The meditation pretender
Your usual method of relaxation is ingesting the unknown contents of a small baggy and drinking precisely eight pints of cheap lager. So this scheme you came up with on 1 January in a fog of crippling anxiety will come as a surprise to no one more than yourself. Yes, after hazily searching “mediytartion” in the App Store and signing up for a month’s free subscription, you have officially decided to get into “meditation and stuff”. You’re not sure what this practice that dates back to the sixth-century Upanishads entails exactly, but it can’t be that hard, can it? Miraculously, you spend January not drinking. The fact that everyone else who has a semi-problematic relationship with alcohol is doing the same – a pastime so common they branded it – is lost on you. You are on another plane. You are connected with Being. You close your eyes every morning for four minutes and listen to the bathroom extractor fan. You are a spiritual entity in a world of Forms. Until, ding! The reminder you set for 31 January to avoid a £9.99 app fee sounds and, with it, the first step on your spiritual journey back to the pub.
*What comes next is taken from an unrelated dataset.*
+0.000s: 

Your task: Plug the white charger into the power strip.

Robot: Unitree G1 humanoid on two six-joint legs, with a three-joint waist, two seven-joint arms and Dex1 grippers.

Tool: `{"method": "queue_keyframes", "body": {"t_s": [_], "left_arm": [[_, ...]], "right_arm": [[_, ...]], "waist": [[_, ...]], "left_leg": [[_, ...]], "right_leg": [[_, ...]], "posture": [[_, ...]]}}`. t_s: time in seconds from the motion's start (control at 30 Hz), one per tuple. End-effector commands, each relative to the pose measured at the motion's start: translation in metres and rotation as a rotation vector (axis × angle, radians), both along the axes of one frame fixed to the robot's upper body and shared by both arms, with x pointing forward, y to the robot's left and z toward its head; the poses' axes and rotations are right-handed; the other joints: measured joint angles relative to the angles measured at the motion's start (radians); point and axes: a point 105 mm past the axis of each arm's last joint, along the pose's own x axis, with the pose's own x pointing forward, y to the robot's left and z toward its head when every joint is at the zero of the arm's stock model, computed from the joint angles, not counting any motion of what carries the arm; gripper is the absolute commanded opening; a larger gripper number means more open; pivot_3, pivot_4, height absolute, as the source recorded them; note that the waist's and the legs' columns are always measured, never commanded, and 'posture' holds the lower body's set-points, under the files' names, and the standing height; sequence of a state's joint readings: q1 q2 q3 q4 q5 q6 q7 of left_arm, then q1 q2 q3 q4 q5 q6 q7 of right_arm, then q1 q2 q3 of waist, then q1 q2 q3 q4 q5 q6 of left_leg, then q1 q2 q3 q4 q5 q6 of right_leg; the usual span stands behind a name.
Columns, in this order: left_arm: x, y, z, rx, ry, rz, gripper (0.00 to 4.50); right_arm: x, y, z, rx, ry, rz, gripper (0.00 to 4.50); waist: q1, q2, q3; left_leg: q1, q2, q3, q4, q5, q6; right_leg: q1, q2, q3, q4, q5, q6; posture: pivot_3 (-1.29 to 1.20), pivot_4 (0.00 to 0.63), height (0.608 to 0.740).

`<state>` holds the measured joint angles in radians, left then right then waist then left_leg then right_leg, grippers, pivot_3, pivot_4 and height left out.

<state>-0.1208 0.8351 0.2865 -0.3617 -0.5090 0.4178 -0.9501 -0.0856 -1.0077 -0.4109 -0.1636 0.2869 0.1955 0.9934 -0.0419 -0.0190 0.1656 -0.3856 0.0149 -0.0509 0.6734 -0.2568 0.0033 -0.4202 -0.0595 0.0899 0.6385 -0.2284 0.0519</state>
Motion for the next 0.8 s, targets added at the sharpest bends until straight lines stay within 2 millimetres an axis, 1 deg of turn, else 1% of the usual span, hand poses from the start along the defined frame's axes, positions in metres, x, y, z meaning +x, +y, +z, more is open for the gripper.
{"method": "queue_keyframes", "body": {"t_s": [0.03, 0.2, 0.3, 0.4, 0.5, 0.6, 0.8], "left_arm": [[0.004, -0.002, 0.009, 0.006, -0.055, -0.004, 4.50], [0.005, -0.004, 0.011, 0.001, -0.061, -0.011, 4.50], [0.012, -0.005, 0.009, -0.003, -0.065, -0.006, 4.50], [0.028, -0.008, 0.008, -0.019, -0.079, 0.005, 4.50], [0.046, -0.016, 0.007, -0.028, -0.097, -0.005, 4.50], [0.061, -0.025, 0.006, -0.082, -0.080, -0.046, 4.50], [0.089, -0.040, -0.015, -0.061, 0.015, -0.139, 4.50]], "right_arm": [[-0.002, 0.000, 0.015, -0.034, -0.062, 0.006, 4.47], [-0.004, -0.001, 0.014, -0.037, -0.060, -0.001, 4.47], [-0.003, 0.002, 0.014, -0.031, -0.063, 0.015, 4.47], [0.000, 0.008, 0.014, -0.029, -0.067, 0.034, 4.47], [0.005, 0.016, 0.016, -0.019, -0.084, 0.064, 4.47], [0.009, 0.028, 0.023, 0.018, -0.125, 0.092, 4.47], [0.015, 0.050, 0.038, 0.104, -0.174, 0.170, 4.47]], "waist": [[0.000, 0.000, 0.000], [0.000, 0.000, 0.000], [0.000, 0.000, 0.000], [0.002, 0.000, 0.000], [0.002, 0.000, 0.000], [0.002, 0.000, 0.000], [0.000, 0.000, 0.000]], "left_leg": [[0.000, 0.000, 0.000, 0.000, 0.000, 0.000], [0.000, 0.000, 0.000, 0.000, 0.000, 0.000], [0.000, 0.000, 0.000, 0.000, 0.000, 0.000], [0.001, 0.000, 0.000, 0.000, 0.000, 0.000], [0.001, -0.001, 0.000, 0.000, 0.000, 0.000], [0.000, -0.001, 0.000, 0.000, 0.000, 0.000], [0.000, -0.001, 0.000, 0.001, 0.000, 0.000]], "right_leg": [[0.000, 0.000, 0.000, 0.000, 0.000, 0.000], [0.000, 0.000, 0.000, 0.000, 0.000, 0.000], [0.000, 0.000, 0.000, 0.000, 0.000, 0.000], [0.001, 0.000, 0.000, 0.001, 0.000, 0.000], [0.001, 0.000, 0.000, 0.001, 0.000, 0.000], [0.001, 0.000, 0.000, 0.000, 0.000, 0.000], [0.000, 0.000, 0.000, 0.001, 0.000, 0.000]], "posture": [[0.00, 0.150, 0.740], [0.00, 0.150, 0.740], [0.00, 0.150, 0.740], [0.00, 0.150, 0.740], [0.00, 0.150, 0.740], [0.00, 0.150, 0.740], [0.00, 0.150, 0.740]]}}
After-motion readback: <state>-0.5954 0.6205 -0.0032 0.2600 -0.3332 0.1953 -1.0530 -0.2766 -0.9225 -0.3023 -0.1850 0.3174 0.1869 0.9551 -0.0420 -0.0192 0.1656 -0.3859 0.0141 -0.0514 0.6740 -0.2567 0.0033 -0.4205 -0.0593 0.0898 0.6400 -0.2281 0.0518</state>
The anti-social media evangelist
You have deleted your social media apps. Twitter, Facebook and Instagram are no more. You’ve gone off grid. You’re an enigma. You’re sticking it to the major western internet conglomerates. You are Mr Edward Snowden. Or Mr Ray Mears. How do we know? Because you tell us all, on WhatsApp, that gargantuan, Facebook-owned social media platform, at a rate of roughly once every 1.6 days. You spend more time talking about algorithms, AI and behaviour engineering than you ever did liking, swiping and posting. You’re bored, aren’t you? You have inadvertently exposed a yawning chasm in your soul and look what it has done to you. That time you posted a picture of your girlfriend holding confectionary and hashtagged it #cupcake? You were a monster. Now you’ve mutated into a more pernicious beast, a toxic hybrid of smug, patronising and brutally well-informed. There is not an article, study, TED Talk or social media post that you cannot conjure up from the ether, as if accessing an unseen computer screen, like that bit in Minority Report. Yes, looking at pictures of your ex is worse for you than spinach. We know, mate. We’ve all seen The Social Dilemma. Now leave us to our memes.